--- DATA FOR THE TASK ---
▶

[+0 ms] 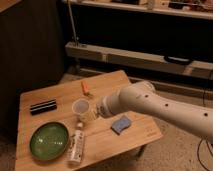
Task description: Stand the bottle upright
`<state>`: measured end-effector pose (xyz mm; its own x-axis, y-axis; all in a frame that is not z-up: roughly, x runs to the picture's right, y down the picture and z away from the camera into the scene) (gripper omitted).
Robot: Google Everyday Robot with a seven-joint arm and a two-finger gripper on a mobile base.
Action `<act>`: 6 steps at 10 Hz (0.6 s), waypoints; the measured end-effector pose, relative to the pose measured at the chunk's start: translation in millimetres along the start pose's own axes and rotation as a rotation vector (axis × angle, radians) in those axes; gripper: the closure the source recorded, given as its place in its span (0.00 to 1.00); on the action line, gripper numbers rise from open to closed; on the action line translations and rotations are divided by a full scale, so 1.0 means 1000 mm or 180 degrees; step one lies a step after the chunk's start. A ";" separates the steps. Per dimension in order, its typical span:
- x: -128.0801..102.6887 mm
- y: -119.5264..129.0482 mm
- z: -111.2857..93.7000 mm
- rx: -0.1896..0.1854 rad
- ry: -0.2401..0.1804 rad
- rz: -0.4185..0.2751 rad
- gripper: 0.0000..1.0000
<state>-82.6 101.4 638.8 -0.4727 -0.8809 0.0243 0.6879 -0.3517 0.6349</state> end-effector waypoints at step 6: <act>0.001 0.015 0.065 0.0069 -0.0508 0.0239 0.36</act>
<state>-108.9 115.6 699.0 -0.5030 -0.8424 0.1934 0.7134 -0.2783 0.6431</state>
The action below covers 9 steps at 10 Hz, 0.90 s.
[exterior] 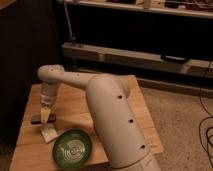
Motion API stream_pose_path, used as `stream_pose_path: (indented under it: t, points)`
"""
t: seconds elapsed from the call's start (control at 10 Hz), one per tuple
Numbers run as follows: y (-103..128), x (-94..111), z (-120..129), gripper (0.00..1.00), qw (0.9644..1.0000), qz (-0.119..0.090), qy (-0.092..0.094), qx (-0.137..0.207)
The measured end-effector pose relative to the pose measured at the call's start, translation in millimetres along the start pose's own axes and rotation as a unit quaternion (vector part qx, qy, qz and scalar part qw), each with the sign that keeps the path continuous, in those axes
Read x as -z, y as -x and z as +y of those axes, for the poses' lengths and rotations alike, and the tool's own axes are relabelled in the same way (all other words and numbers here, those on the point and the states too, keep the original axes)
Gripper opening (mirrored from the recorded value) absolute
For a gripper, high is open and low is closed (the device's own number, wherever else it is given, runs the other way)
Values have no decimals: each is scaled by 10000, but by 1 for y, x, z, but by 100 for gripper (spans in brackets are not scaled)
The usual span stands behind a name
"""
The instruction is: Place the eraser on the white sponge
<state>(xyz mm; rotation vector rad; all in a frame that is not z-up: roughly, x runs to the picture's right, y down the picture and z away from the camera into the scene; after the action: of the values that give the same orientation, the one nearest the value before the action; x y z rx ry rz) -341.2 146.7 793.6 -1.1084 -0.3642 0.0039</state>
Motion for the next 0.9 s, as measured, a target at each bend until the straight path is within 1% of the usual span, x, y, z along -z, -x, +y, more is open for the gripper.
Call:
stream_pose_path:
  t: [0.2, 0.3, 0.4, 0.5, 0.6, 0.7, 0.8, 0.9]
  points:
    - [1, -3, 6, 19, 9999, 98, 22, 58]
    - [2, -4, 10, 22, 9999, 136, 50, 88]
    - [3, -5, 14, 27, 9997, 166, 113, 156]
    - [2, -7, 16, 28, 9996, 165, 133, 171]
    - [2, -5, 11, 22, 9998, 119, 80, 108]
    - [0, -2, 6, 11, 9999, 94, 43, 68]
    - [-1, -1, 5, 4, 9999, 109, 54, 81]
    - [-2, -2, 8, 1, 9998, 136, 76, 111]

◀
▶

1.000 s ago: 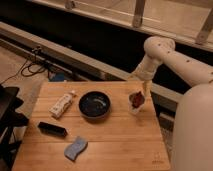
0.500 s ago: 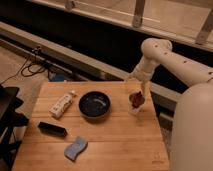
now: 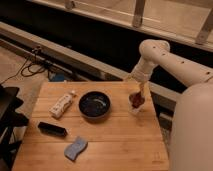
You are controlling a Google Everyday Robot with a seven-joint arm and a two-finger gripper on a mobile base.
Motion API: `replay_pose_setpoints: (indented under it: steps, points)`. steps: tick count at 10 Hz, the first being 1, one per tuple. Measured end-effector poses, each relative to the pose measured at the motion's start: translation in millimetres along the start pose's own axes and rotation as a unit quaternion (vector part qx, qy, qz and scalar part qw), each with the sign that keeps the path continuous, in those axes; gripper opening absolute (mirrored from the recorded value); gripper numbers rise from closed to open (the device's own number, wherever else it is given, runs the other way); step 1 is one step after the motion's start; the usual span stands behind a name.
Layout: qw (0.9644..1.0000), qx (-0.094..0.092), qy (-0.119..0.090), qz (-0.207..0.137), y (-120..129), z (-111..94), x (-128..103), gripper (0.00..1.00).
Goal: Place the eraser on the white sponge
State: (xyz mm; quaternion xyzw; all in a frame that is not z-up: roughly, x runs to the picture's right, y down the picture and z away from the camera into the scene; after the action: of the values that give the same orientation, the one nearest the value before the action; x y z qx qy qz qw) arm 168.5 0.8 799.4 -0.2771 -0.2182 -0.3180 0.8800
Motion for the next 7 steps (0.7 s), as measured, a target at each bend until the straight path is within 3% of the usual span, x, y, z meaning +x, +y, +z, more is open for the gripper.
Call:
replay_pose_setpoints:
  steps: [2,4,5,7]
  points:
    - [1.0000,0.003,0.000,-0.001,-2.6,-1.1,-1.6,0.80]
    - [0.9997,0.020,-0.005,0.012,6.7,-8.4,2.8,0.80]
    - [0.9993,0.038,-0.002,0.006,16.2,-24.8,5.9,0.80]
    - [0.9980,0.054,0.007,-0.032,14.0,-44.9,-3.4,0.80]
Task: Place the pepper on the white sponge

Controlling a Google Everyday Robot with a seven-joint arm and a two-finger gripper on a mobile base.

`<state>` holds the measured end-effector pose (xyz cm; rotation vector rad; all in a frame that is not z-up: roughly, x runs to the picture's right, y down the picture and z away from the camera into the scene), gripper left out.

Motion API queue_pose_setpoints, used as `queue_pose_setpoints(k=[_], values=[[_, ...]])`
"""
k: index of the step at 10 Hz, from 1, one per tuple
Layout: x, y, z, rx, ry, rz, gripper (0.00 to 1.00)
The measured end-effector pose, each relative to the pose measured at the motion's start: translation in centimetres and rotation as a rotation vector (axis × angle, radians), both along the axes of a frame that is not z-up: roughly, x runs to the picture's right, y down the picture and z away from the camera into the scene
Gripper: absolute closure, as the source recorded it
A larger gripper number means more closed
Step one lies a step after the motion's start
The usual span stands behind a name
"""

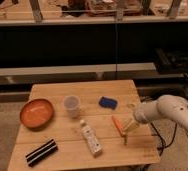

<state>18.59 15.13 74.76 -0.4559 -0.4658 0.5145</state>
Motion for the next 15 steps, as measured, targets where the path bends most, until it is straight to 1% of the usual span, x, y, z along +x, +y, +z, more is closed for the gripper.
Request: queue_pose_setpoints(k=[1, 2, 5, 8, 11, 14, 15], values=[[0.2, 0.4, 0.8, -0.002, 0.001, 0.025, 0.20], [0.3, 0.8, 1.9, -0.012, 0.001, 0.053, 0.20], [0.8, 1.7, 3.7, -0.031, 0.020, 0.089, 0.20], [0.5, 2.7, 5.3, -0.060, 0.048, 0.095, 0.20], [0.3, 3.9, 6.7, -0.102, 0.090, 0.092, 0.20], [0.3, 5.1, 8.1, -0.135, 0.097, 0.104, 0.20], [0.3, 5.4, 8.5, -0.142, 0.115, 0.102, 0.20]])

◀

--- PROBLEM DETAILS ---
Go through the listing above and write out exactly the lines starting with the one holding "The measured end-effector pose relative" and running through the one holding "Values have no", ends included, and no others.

--- RESPONSE TO THE EXERCISE ---
The measured end-effector pose relative to the pose measured at the call's start, translation in millimetres along the start pose's own axes and rotation as a unit quaternion (vector part qx, qy, qz and scalar part qw), each with the sign that keeps the path continuous, in those axes
Read x as -z, y as -x and z as +y of those axes, for the poses' lengths and rotations alike, and the tool's own axes are relabelled in the same way (all other words and numbers here, those on the point and the states too, keep the original axes)
Gripper opening (mirrored from the recorded value) absolute
For a gripper, high is open and low is closed (the device's own number, wherever else it is given, runs the other way)
Values have no decimals: each is scaled by 10000, but by 1 for y, x, z, but by 100 for gripper (spans in brackets are not scaled)

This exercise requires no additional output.